### Exercise objective
Look through the data below. Pick out the lines holding the string "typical".

### Records from a collection
◇ ◇ ◇

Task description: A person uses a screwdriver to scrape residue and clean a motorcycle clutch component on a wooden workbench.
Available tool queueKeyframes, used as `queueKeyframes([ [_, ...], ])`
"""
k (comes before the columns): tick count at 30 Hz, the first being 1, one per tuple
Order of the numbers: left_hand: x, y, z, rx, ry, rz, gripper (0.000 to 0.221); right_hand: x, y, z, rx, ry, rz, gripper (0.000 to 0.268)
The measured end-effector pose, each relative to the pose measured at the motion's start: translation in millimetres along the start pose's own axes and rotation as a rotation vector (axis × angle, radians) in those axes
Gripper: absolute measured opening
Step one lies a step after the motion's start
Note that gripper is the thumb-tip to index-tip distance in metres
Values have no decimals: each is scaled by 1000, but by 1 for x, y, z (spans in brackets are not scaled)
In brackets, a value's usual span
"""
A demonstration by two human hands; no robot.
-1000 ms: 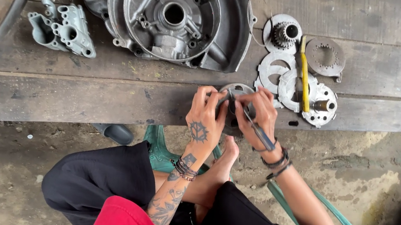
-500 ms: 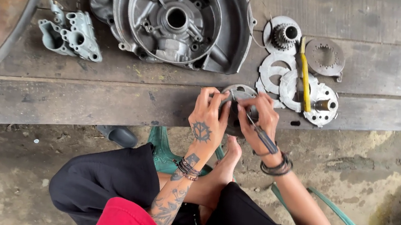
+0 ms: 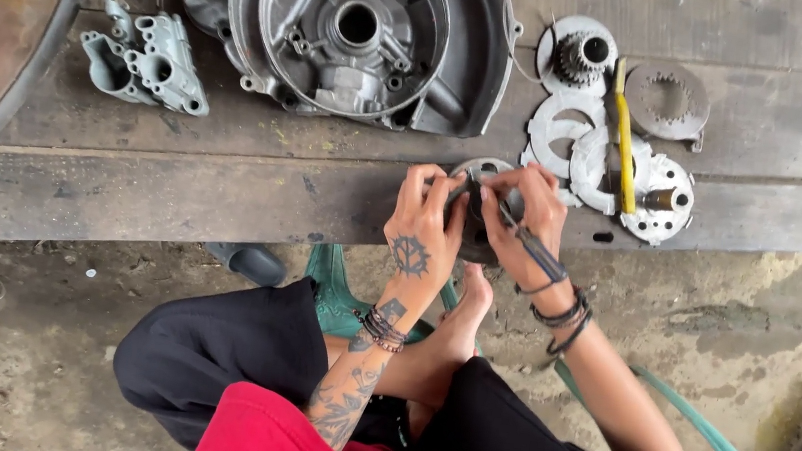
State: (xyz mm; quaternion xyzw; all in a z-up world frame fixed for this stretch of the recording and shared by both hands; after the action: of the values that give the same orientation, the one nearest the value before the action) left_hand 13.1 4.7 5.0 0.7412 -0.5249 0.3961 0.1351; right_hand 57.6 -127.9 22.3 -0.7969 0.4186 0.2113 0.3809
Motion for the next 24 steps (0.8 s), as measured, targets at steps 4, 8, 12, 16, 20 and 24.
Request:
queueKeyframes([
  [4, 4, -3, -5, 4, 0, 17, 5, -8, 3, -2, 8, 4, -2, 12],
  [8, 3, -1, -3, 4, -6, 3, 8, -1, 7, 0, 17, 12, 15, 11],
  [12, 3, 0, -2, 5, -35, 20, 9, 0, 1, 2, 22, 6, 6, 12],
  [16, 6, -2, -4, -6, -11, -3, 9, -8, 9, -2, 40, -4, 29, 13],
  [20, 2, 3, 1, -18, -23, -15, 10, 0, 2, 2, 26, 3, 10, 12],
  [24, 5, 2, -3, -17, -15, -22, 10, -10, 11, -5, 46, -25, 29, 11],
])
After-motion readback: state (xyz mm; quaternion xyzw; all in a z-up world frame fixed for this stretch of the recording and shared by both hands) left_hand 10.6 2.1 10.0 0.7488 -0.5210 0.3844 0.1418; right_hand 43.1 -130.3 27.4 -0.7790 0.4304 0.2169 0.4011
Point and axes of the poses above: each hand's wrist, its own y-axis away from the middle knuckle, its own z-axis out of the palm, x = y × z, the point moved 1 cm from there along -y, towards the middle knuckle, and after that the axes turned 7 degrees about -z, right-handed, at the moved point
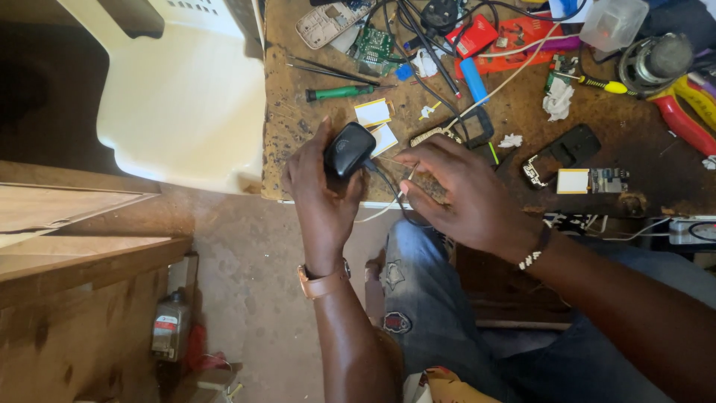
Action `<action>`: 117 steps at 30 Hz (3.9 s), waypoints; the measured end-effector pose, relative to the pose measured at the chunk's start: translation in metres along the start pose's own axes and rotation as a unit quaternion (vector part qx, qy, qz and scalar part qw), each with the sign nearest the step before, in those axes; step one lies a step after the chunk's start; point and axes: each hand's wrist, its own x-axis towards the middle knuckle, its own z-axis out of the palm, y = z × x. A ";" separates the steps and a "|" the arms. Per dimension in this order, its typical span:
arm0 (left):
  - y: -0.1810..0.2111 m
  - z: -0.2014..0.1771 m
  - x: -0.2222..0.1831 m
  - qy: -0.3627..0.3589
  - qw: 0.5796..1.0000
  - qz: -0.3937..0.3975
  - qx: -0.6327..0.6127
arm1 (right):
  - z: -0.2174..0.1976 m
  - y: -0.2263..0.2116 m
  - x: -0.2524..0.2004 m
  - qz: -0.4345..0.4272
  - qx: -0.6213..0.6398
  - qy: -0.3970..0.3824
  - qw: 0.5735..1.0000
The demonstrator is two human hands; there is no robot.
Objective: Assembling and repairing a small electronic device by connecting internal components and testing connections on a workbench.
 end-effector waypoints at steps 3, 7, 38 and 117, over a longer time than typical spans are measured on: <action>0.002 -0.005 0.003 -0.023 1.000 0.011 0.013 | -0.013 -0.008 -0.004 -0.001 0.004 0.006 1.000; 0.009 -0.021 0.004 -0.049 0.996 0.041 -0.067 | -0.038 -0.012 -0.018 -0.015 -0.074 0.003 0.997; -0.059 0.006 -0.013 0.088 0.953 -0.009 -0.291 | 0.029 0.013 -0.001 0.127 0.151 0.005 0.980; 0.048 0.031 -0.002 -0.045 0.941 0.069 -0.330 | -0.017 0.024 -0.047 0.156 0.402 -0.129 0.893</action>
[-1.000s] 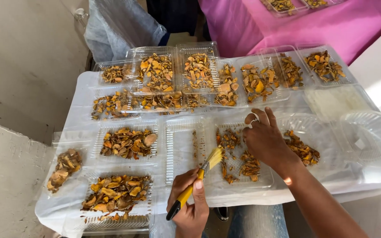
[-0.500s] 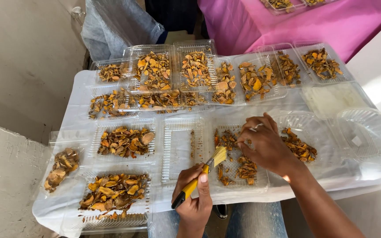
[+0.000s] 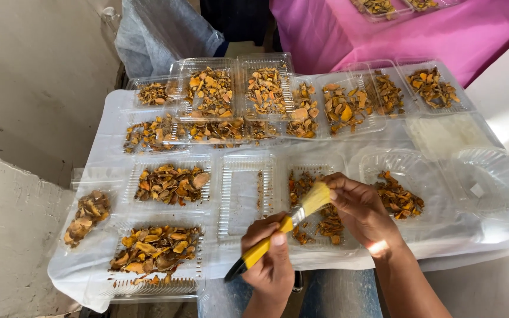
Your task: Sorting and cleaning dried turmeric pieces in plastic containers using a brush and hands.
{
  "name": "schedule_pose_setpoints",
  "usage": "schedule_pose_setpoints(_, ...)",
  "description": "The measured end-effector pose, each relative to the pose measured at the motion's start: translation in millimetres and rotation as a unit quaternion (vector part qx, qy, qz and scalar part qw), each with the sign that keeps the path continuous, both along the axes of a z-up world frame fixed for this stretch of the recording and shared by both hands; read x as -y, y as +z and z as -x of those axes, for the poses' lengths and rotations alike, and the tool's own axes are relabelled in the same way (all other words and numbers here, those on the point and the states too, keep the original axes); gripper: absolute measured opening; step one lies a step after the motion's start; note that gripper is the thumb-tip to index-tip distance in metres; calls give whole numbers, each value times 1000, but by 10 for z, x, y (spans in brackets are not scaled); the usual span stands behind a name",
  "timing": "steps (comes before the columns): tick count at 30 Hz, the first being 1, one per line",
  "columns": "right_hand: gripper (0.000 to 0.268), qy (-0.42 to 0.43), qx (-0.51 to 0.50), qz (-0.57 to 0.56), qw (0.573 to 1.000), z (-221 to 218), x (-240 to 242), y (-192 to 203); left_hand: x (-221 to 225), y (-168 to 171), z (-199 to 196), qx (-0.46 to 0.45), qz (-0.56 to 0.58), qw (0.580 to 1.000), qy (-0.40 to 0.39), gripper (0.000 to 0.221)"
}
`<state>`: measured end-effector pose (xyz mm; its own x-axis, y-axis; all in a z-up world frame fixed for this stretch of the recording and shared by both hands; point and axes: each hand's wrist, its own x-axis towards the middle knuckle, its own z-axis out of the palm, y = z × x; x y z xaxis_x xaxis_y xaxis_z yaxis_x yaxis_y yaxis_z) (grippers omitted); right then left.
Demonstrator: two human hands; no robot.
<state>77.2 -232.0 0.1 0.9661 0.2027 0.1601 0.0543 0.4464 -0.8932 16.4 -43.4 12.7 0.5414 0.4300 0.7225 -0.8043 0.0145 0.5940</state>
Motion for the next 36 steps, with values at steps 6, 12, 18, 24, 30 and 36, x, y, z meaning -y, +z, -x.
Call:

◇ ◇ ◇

### Answer space
Action `<action>`: 117 steps at 30 Hz (3.9 s), waypoints; the measured end-effector pose, relative to the pose measured at the chunk's start: translation in metres along the start pose's own axes and rotation as a unit quaternion (vector part qx, qy, qz and scalar part qw), each with the sign nearest the step before, in those axes; step one lies a step after the chunk's start; point and axes: each hand's wrist, its own x-axis towards the middle knuckle, its own z-axis out of the palm, y = z × x. A ";" separates the steps and a "|" the arms. Per dimension in this order, its typical span:
 end-effector waypoints at steps 3, 7, 38 and 117, over a longer time than typical spans are measured on: <action>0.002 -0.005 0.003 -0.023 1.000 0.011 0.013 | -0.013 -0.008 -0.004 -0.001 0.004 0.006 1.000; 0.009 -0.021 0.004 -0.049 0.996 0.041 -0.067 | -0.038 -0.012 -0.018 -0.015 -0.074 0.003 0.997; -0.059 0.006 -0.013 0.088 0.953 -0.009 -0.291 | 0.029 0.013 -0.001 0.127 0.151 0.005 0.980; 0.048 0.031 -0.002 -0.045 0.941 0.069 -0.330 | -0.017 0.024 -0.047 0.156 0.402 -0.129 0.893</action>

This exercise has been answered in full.